The context of this teaching is instructing witnesses in a capital case. The judges are to say to them: “You should know that capital cases are not like civil cases. In civil cases, the witnesses [who testify to hearsay or conjecture] can make restitution and be absolved, but in capital cases, the blood of the person [found guilty] and the blood of his descendants [yet to be born] are attributed to the witnesses until the end of time.”
How do we know that this is true? The rabbis were close readers of Torah, and the Mishna explains: “For this is what we find concerning Cain when he killed his brother, ‘Your brother’s blood [damei, plural form] cries out….’ The Torah does not say dam [singular], but damei, meaning his blood and the blood of his descendants.”
There are two incredibly important lessons we can derive from this passage. The first is that each individual human being is unique and therefore of infinite worth. In fact, the Mishna teaches that each individual is obligated to say, “The world was created for my sake.”
Because modern Western society recognizes the importance of the individual, it may be difficult to recognize just how radical this statement actually is. However, at the time of the Mishna, almost 2,000 years ago, indeed until the last few hundred years, only some individuals — royalty, nobility, the wealthy, and high-ranking clergy — were valuable. The vast majority of humanity was considered insignificant by their “betters.”
If this were not enough, there is a second lesson here — namely, actions have consequences, often far beyond the immediate results. The witnesses were to be warned to be very careful that they did not cause the death of an innocent person even through honest error, for by doing so they would also cause the death of his potential descendants until the end of time. The man standing accused might appear to be of little value, but who can say what his children and children’s children might have become.
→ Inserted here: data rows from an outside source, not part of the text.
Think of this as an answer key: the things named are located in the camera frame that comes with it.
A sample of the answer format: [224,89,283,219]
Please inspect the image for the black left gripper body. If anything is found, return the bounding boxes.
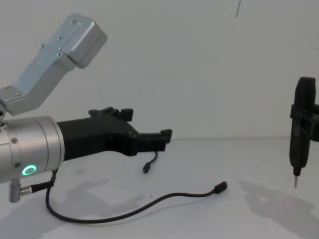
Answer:
[56,109,141,162]

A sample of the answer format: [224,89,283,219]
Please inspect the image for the black electric screwdriver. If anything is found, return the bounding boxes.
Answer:
[289,76,319,189]

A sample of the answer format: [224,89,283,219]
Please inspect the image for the white table cloth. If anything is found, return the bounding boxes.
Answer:
[0,137,319,239]

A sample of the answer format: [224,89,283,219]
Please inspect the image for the short black cable with plug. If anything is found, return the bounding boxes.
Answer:
[142,150,159,175]

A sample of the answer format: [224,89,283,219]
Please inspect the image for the long black cable with plug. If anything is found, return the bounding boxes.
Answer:
[20,168,228,224]

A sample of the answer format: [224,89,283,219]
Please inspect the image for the plain pale wall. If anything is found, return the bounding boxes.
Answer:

This is, of course, true as far as it goes, but it can and should be extended beyond the negative. Just as harm done today can reverberate forever, so too do acts of goodness have the power to change lives we know nothing about. Rabbis often report being approached by an adult who says, “I want you to know that what you said to me at my bar mitzva changed my life,” yet the rabbi has no recollection of what was said and may not even recognize the speaker. It’s humbling to see the results of unintended good.
And it’s not just rabbis. Rabbi Neil Kurshan, in his book Raising Your Child to Be a Mensch, writes about the profound impact it made on him when his mother took him, then six, along with her when she brought a food basket to the home of a poor family before Thanksgiving.
Parents, teachers, coaches, a shopkeeper who takes a chance and gives a teenager a job, a neighbor who steps in and helps out an overwhelmed single mother, the cop who takes a kid about to go bad under his wing — all those people who perform apparently small acts of caring and kindness change lives. And those whose lives have been changed often go on to change other lives as well.
Just as Cain’s act of murder would extend to the end of time, so too do the acts of those who treat others well touch children and children’s children until the end of time.
The world was created for my sake — and that means that whatever I do, no matter how insignificant it may seem, can change the world.